Does Ecstasy Make Sex Better?

  • Most people report that the sexual effects of Ecstasy take the focus away from intercourse; many qualitative studies have found that both men and women report heightened feelings of emotional and sensual intensity, without a desire for sexual intercourse.
  • An often-cited study found that 95 percent of males and 100 percent of females reported a moderate to profound increase in sexual desire. The experience was described as “more sensual than usual.”
  • In the same study, 85 percent of men and 53 percent of women reported more intense orgasms (when they were achieved). Eighty percent of women reported enhanced lubrication during sex.
  • One qualitative study found that while the majority of men did not report a desire for sexual intercourse, most women did.
  • Users report that Ecstasy decreases inhibitions, enhances their emotions, and facilitates a boost in self-confidence. These effects can lead to more sexual experimentation (that the individual may have been interested in but uncomfortable to pursue).

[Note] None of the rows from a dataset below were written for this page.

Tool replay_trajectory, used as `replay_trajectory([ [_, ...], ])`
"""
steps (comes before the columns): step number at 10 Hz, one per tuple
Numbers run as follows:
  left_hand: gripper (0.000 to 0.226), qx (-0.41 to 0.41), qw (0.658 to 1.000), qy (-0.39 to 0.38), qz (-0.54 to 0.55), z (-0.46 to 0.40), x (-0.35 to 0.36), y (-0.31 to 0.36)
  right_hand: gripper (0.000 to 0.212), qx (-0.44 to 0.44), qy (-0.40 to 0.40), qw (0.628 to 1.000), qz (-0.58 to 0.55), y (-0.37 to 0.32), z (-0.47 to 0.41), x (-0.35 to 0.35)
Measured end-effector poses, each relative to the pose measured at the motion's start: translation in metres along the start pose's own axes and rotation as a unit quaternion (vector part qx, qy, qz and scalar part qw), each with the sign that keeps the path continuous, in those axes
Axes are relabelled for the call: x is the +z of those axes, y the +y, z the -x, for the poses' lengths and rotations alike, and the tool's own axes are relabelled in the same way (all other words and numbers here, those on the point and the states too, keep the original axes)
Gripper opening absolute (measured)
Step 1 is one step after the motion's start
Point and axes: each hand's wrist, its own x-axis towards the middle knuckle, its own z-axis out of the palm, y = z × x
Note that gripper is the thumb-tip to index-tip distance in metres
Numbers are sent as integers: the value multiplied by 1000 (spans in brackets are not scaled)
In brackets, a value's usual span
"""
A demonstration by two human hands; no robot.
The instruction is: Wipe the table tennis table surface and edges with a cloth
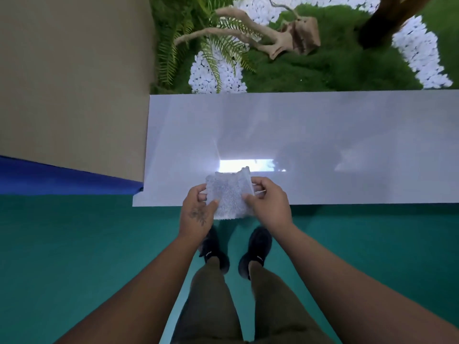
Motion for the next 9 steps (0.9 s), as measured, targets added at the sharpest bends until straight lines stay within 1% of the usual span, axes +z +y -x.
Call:
replay_trajectory([
  [1, 49, 10, 1000, 3, -16, -34, 10, -22, 33, -11, -4, 1000, 12, 19, -35, 18],
  [2, 51, 35, 999, 6, -31, -61, 18, -40, 36, -22, -6, 999, 38, 36, -63, 35],
  [3, 49, 40, 999, 0, -30, -83, 27, -61, 36, -22, -9, 998, 60, 53, -85, 48],
  [5, 49, 29, 999, 3, -36, -100, 42, -82, 37, -17, -11, 997, 70, 74, -109, 58],
  [6, 49, 18, 999, -8, -50, -103, 40, -77, 37, -11, -24, 995, 101, 76, -115, 57],
  [7, 47, 6, 998, -7, -54, -105, 33, -75, 45, -2, -29, 987, 157, 78, -117, 52],
  [8, 55, 51, 991, -3, -125, -101, 17, -56, 52, 7, -29, 970, 239, 54, -106, 36],
  [9, 60, 79, 986, -8, -149, -98, 1, -13, 59, -44, -36, 964, 258, 16, -90, 14],
])
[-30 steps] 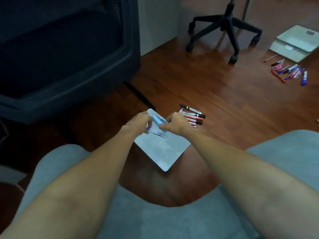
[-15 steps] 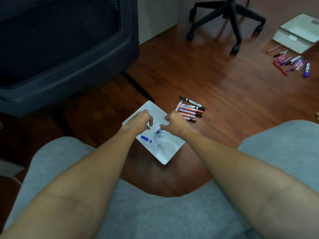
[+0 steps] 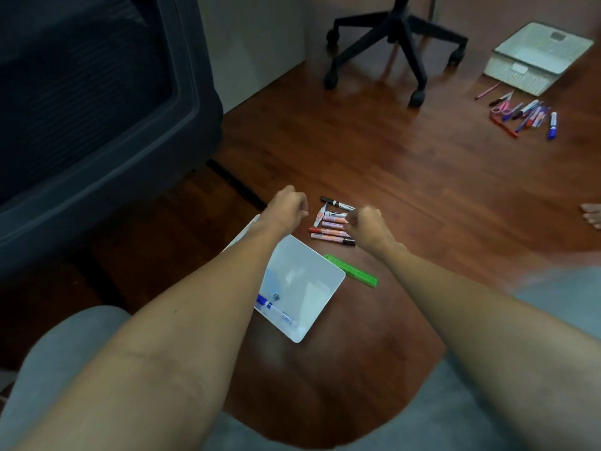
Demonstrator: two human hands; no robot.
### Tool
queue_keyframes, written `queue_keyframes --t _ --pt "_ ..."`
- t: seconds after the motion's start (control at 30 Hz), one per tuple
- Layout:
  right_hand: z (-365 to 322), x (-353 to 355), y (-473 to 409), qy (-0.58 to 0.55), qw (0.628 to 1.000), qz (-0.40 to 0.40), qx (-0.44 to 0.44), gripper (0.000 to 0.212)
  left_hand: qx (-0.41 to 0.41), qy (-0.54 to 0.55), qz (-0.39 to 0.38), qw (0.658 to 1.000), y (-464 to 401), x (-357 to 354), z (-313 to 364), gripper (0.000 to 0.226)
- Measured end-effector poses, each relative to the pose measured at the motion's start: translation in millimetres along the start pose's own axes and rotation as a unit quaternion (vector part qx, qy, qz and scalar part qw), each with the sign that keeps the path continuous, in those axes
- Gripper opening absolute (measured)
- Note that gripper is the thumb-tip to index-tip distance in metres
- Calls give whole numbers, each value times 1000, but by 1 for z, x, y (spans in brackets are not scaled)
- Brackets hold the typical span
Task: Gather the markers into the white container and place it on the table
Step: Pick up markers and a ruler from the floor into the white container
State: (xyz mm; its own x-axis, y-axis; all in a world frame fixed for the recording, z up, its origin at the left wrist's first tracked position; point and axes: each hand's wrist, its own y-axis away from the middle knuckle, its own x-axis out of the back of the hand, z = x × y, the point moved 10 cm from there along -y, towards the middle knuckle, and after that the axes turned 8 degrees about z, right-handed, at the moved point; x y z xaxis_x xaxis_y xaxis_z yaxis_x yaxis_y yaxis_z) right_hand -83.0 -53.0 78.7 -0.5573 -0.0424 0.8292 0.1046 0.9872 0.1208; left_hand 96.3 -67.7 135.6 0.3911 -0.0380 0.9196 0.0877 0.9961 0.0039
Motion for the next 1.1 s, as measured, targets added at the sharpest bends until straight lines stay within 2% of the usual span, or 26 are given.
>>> queue_keyframes --t 0.17,0.33,0.53,0.73,0.93,1.1 --pt "50 -33 7 26 997 -67 -42 10 -3 -22 -66 998 -23 -61 8 18" --pt "104 -84 11 46 984 -146 -88 46 43 -3 -142 989 -45 -133 -14 22" --pt "138 -116 12 67 980 -172 -76 54 11 -37 -182 983 -60 -193 -13 24" --pt "148 -122 12 58 987 -133 -71 42 -37 -103 -206 972 -56 -217 -10 32" --pt "152 -124 16 54 980 -162 -105 32 -44 -117 -227 966 -49 -221 -8 23" --pt "126 -81 1 54 988 -122 -83 22 -40 -88 -170 981 -57 -167 1 24"
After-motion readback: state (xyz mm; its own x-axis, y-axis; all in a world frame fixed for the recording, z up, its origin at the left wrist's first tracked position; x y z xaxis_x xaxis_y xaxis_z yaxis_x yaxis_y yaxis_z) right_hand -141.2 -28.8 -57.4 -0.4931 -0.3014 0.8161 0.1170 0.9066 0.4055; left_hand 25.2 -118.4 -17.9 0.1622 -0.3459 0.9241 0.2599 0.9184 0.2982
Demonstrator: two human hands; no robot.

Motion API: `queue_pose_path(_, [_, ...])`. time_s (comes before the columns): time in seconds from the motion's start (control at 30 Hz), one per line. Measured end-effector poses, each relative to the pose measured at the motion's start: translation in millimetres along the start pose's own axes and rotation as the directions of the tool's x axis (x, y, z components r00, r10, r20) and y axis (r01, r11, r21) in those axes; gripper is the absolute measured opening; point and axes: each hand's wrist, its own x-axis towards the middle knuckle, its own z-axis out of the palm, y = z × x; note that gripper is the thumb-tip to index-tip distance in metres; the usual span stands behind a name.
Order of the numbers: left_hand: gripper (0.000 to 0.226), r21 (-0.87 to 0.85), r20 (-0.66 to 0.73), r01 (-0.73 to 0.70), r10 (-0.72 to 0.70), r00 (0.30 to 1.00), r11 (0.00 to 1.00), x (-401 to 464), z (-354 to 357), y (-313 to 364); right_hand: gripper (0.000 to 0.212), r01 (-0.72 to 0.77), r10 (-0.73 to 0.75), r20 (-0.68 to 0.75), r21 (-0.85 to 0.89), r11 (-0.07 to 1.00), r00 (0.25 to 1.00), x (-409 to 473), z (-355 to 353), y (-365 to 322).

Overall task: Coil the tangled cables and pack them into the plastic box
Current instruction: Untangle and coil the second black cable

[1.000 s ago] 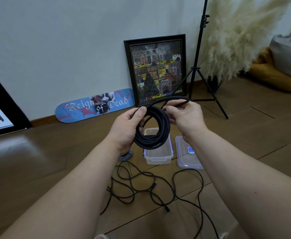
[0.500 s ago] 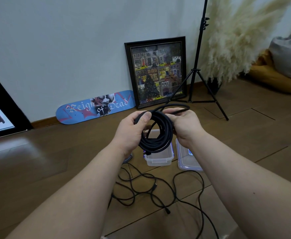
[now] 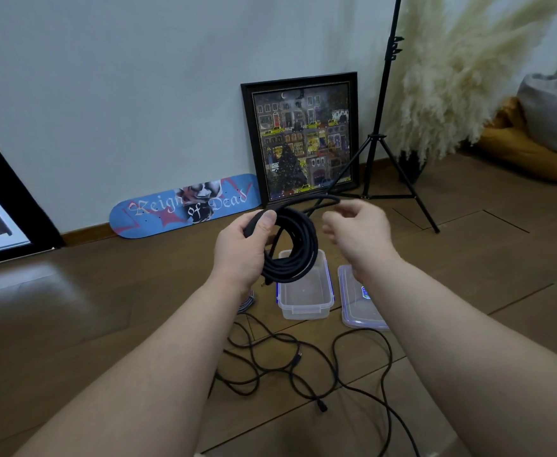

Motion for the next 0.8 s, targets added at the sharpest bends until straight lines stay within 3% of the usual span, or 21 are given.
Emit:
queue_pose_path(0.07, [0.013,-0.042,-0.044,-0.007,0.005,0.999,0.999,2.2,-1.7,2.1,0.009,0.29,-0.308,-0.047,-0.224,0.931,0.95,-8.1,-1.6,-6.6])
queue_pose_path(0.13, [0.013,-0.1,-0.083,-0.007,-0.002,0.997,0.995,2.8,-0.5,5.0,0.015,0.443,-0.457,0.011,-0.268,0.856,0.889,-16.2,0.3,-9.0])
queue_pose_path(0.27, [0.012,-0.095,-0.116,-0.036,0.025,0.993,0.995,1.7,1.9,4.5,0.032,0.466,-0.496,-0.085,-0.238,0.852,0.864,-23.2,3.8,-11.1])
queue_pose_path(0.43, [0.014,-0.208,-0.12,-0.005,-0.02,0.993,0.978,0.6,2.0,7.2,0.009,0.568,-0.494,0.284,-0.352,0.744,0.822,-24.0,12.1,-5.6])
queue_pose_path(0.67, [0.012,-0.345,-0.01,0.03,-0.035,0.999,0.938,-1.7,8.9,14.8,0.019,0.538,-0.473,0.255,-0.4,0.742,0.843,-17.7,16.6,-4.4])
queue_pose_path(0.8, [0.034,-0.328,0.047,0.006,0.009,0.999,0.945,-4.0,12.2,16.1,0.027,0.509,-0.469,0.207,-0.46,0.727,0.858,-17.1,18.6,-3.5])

    The Bottom Line: Ecstasy does seem to increase subjective satisfaction, desire, and sensitivity. But results vary and it may be that sexual response to Ecstasy has as much to do with our own sexual predispositions as the drugs (e.g. Ecstasy may enhance sex for people who already enjoy it, but may have less of an impact on people who do not get satisfaction from their regular sex life).

    Does Ecstasy Make Sex Worse?

    • For some men (just under half in several studies) Ecstasy makes it difficult or impossible to get an erection.

    • People report delayed orgasm with Ecstasy use. In one study 45 percent of men and women reported Ecstasy inhibited their arousal and/or orgasm

    • Many studies have shown a link between Ecstasy use and risky sex. While risky sex may not feel like a negative at the time, the results (unintended pregnancy, STDs) can be quite negative after the fact.

    • Ecstasy is associated with many serious health effects and its use has been linked to fatalities. Most recently significant memory loss has been associated with the use of Ecstasy. Ecstasy may have unknown long-term negative impacts on sexuality because of the way it affects your body when you are not using the drug.

    The Bottom Line: Ecstasy can result in several negative sex effects, including inability to get an erection, delay in achieving orgasm, and a greater likelihood of engaging in risky sexual behaviors.

    It has been hypothesized that the increased levels of prolactin in the blood during the use of Ecstasy may mimic a post-orgasmic experience, and this may be related to the negative sex effects.


    McElrath, K. “MDMA and Sexual Behavior: Ecstasy Users’ Perceptions About Sexuality and Sexual Risk” Substance Use & Misuse Volume 40, No. 9 (2005): 1461-1477.

    Passie, T., Hartmann, U., Schneider, U., et. al. “Ecstasy (MDMA) Mimics the Post-Orgasmic State: Impairment of Sexual Drive and Function During Acute MDMA-Effects May be Due to Increased Prolactin Secretion.” Medical Hypothesis Volume 64 (2005): 899-903.

    Topp, L., Hando, J., and Dillon, P. “Sexual Behavior of Ecstasy Users in Sydney, Australia” Culture, Health & Sexuality Volume 1, No. 2 (1999): 147-159.

    Zemishlany, Z., Aizenberg, D., & Weizman A.

    “Subjective Effects of MDMA (‘Ecstasy’) on Human Sexual Function.” European Psychiatry Volume 16 (2001): 127–130.